Accuracy is  73.27586206896551 %


## Questions 


If you are in a group of 1, you will respond to **two** questions of your choosing.

If you are in a group of 2, you will respond to **four** questions of your choosing.

A response to a question should take about 100–250 words, and make reference to the data wherever possible.

#### NOTE: you may develope codes or functions to help respond to the question here, but your formal answer should be submitted separately as a PDF.

### Q1
Since this is a multiclass classification problem, there are multiple ways to compute precision, recall, and F-score for this classifier. Implement at least two of the methods from the "Model Evaluation" lecture and discuss any differences between them. (The implementation should be your own and should not just call a pre-existing function.)

### Q2
The Gaussian naıve Bayes classifier assumes that numeric attributes come from a Gaussian distribution. Is this assumption always true for the numeric attributes in this dataset? Identify some cases where the Gaussian assumption is violated and describe any evidence (or lack thereof) that this has some effect on the classifier’s predictions.

### Q3
Implement a kernel density estimate (KDE) naive Bayes classifier and compare its performance to the Gaussian naive Bayes classifier. Recall that KDE has kernel bandwidth as a free parameter -- you can choose an arbitrary value for this, but a value in the range 5-25 is recommended. Discuss any differences you observe between the Gaussian and KDE naive Bayes classifiers. (As with the Gaussian naive Bayes, this KDE naive Bayes implementation should be your own and should not just call a pre-existing function.)

### Q4
Instead of using an arbitrary kernel bandwidth for the KDE naive Bayes classifier, use random hold-out or cross-validation to choose the kernel bandwidth.

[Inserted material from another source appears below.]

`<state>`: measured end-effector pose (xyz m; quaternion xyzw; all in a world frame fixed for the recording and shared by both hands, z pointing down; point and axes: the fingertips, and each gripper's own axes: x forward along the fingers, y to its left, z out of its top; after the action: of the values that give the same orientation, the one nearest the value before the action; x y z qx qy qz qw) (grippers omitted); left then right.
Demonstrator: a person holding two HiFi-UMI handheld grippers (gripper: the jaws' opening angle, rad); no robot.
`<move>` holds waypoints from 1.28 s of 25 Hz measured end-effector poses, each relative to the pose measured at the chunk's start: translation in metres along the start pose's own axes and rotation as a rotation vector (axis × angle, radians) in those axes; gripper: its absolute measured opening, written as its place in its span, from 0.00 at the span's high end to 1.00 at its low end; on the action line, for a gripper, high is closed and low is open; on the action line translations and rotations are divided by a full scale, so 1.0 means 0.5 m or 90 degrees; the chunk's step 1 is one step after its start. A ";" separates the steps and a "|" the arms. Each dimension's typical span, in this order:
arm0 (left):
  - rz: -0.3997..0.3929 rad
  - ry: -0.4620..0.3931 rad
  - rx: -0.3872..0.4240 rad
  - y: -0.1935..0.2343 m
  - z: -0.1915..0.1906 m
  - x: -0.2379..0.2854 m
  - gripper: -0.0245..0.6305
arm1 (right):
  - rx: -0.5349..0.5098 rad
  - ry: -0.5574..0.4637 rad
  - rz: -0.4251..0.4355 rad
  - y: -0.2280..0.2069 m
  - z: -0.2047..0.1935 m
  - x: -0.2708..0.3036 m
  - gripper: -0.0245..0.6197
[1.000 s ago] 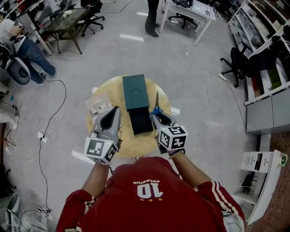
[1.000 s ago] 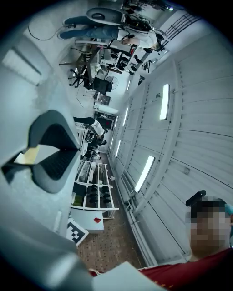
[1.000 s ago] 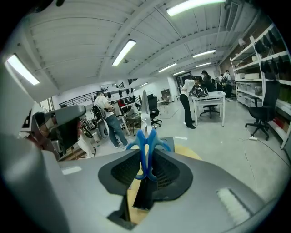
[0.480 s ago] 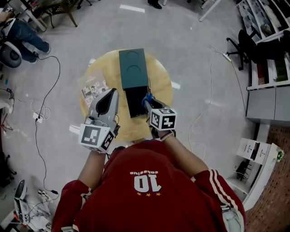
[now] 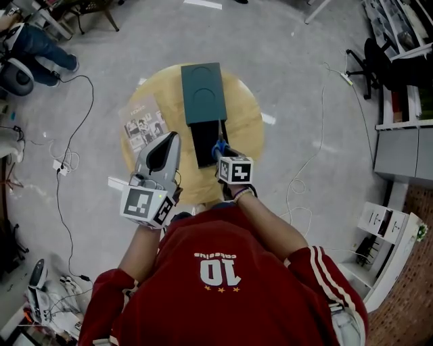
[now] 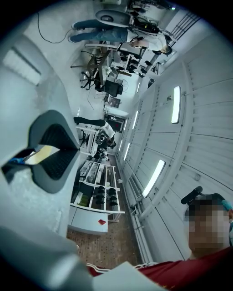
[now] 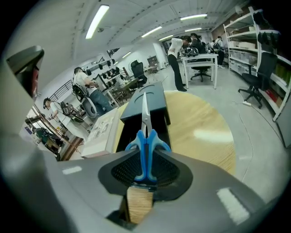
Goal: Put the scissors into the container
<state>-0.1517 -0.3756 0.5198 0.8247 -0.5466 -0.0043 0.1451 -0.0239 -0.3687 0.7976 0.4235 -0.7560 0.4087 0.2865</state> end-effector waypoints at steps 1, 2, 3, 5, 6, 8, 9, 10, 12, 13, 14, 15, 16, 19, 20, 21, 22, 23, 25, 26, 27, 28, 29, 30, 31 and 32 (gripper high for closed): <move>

Discuss how this changes the model performance compared to using an arbitrary kernel bandwidth.

### Q5
Naive Bayes ignores missing values, but in pose recognition tasks the missing values can be informative. Missing values indicate that some part of the body was obscured and sometimes this is relevant to the pose (e.g., holding one hand behind the back). Are missing values useful for this task? Implement a method that incorporates information about missing values and demonstrate whether it changes the classification results.

### Q6
Engineer your own pose features from the provided keypoints. Instead of using the (x,y) positions of keypoints, you might consider the angles of the limbs or body, or the distances between pairs of keypoints. How does a naive Bayes classifier based on your engineered features compare to the classifier using (x,y) values? Please note that we are interested in explainable features for pose recognition, so simply putting the (x,y) values in a neural network or similar to get an arbitrary embedding will not receive full credit for this question. You should be able to explain the rationale behind your proposed features. Also, don't forget the conditional independence assumption of naive Bayes when proposing new features -- a large set of highly-correlated features may not work well.